**ASSIGNMENT**
Consider the data that follows and state how many lines contain the string "button", using the number alone.

Data entries
***
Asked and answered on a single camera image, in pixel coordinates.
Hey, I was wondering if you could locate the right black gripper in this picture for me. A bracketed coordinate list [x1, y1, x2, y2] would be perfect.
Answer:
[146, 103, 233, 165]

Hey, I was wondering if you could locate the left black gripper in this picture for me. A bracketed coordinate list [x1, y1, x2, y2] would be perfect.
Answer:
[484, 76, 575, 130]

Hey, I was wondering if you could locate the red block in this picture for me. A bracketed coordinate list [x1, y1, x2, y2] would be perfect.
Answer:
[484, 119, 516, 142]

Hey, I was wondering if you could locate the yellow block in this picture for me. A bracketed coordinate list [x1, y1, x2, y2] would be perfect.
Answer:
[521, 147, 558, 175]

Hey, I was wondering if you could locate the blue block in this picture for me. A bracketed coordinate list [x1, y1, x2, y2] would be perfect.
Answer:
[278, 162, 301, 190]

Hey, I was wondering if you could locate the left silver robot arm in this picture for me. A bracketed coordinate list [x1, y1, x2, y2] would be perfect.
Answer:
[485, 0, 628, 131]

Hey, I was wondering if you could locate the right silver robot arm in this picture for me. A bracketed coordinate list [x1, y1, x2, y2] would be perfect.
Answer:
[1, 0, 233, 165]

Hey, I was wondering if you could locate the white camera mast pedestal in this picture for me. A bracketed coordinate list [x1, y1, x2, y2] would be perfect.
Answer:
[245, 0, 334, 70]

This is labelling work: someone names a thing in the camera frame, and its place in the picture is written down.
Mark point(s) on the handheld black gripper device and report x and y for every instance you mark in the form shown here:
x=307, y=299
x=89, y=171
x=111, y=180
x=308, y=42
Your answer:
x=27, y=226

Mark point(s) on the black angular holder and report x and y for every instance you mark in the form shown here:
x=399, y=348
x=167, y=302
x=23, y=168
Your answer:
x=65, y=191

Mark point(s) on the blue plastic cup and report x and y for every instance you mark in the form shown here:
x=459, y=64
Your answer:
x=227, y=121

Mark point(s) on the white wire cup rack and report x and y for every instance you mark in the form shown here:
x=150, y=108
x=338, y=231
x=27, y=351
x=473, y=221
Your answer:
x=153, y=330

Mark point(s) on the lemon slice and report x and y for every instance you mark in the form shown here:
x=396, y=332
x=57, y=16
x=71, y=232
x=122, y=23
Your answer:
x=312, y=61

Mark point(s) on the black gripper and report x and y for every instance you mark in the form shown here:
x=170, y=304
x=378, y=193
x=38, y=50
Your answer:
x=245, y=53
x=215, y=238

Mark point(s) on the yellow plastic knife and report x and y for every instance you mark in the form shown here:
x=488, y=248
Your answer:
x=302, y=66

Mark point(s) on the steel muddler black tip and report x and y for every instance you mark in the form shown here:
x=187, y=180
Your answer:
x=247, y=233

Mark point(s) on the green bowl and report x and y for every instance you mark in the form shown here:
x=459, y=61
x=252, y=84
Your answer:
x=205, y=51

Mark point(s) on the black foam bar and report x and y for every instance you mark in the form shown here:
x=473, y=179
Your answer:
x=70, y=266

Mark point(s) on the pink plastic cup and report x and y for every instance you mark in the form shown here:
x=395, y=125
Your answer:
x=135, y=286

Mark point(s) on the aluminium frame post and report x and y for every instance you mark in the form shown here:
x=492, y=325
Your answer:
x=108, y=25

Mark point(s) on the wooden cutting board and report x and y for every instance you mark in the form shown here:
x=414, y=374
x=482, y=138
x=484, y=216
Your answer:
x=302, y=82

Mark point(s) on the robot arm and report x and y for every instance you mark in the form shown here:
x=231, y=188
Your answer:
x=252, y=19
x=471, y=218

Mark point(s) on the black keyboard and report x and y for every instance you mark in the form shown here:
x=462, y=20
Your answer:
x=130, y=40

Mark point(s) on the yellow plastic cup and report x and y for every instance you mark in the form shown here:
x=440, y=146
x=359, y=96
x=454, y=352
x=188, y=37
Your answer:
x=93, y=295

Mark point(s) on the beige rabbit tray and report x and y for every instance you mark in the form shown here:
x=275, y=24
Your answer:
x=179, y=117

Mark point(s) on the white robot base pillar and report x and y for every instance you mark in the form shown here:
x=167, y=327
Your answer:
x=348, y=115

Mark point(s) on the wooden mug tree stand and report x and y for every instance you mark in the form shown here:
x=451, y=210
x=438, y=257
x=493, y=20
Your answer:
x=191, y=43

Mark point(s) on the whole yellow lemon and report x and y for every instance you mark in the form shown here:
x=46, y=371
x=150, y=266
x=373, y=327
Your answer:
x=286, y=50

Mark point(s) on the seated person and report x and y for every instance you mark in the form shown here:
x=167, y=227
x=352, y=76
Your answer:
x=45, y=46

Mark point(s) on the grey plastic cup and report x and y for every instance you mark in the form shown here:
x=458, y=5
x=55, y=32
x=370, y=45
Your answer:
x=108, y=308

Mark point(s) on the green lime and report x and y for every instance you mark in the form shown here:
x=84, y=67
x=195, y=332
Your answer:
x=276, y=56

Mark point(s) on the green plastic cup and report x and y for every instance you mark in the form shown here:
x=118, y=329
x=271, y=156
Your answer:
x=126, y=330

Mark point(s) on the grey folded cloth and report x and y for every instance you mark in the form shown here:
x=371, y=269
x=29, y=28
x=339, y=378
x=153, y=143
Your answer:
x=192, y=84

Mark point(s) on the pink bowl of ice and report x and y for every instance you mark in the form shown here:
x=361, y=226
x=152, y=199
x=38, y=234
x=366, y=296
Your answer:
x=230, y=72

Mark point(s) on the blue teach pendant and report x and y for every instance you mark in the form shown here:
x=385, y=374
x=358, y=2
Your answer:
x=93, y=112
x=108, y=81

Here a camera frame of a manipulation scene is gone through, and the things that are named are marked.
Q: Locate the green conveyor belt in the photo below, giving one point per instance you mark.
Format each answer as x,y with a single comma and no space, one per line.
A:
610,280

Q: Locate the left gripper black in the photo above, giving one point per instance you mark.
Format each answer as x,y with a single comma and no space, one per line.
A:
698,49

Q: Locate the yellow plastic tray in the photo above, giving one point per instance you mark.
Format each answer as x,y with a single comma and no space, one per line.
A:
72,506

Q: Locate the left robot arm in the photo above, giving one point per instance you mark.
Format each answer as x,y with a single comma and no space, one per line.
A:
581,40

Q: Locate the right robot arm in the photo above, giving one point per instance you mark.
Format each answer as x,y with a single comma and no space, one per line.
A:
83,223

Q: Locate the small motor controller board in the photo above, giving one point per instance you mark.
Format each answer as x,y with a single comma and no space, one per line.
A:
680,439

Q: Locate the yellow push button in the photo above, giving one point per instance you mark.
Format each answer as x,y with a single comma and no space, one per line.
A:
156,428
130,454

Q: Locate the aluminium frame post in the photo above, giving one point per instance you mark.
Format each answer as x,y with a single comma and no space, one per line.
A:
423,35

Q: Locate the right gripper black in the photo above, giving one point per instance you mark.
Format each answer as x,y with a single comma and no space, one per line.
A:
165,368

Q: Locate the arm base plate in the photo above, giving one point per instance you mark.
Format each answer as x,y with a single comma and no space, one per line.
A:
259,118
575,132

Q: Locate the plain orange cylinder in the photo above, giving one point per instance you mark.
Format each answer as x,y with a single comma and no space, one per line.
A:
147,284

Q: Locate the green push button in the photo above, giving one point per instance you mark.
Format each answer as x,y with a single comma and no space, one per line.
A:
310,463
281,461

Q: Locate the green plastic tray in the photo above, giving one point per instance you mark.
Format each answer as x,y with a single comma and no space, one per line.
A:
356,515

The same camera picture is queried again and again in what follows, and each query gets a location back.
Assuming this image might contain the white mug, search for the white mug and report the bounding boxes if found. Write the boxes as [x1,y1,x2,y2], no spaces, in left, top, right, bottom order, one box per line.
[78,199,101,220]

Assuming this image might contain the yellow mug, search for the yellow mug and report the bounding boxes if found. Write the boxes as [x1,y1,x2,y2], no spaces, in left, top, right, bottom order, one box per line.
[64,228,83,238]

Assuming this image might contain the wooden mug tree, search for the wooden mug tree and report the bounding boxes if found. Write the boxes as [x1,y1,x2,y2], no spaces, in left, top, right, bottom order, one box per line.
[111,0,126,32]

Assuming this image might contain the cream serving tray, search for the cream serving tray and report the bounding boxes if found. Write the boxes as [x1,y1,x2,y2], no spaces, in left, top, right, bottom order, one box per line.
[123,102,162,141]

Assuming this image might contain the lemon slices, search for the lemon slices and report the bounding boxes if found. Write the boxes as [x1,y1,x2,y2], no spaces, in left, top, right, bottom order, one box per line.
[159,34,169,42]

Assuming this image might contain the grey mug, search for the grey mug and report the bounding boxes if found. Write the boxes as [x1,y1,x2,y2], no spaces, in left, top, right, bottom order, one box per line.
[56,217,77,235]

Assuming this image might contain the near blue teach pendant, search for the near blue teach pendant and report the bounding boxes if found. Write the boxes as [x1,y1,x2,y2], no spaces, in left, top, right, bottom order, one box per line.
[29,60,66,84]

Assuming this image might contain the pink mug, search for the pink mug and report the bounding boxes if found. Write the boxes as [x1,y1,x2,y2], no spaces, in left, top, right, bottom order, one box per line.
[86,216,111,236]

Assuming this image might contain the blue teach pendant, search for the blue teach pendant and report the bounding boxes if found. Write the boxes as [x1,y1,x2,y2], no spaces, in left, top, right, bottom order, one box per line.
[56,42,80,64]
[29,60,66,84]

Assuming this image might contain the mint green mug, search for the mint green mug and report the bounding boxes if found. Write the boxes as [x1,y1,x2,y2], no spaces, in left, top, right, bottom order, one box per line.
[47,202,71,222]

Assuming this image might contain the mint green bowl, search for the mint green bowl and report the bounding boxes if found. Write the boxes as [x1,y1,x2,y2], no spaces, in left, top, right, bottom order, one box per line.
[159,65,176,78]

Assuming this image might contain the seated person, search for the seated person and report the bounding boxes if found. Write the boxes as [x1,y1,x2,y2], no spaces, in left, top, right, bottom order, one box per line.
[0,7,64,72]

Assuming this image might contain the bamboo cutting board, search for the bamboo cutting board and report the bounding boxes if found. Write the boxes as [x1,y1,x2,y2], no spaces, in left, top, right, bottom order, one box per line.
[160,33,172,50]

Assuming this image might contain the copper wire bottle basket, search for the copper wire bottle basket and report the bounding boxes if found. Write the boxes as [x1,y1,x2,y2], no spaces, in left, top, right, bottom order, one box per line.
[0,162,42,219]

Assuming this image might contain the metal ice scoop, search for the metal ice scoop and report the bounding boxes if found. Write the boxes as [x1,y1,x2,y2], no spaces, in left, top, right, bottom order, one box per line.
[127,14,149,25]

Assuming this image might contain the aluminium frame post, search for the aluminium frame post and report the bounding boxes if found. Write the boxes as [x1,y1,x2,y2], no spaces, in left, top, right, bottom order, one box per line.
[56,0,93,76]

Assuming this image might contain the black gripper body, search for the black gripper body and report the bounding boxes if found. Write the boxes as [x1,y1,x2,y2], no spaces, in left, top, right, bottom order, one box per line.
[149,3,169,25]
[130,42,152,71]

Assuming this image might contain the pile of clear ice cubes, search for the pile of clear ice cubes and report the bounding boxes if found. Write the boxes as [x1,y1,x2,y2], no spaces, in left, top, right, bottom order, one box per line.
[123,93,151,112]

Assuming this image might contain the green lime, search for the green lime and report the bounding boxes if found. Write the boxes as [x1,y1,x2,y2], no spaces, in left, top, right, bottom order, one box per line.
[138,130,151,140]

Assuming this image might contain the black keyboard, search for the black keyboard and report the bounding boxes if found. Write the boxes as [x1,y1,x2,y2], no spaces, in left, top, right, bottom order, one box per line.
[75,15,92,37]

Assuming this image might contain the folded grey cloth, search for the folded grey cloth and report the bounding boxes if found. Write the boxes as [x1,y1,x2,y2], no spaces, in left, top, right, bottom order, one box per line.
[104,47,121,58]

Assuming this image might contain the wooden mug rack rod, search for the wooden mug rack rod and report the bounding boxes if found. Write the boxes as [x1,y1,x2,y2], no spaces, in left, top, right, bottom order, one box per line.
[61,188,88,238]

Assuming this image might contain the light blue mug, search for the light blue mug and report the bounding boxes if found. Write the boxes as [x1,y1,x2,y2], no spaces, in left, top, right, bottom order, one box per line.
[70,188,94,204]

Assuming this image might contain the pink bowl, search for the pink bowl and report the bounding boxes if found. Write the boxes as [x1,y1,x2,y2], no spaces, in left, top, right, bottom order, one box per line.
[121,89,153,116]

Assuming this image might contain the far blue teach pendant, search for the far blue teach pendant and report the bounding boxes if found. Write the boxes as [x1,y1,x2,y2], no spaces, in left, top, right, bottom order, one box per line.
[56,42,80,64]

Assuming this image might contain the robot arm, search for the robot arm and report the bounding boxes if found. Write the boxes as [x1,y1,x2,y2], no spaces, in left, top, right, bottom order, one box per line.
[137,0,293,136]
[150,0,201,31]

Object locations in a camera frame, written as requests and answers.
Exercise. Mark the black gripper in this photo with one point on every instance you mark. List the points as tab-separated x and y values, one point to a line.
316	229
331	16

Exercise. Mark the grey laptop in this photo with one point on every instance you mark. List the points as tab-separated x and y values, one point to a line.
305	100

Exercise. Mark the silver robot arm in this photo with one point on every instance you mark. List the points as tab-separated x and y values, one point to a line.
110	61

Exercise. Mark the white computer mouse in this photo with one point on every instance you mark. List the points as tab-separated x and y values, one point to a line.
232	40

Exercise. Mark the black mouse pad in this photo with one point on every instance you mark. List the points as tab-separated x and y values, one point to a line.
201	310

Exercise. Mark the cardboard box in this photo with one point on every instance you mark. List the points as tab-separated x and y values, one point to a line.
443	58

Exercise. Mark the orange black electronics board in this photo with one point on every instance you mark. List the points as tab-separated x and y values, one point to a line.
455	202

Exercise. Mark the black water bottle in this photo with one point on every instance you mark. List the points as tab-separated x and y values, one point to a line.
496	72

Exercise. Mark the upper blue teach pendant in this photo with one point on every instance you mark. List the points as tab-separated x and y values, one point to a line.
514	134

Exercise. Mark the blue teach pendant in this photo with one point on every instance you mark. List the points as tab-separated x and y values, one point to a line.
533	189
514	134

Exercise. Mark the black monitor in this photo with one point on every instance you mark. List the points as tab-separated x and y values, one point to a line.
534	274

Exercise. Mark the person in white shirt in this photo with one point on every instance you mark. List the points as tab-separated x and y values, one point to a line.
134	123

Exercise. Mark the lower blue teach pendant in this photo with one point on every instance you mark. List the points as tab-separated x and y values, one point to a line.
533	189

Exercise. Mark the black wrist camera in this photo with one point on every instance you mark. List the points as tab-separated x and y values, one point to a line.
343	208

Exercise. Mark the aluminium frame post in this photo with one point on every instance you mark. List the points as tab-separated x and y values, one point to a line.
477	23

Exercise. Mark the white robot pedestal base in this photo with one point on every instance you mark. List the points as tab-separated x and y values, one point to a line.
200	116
***
**RESPONSE**
2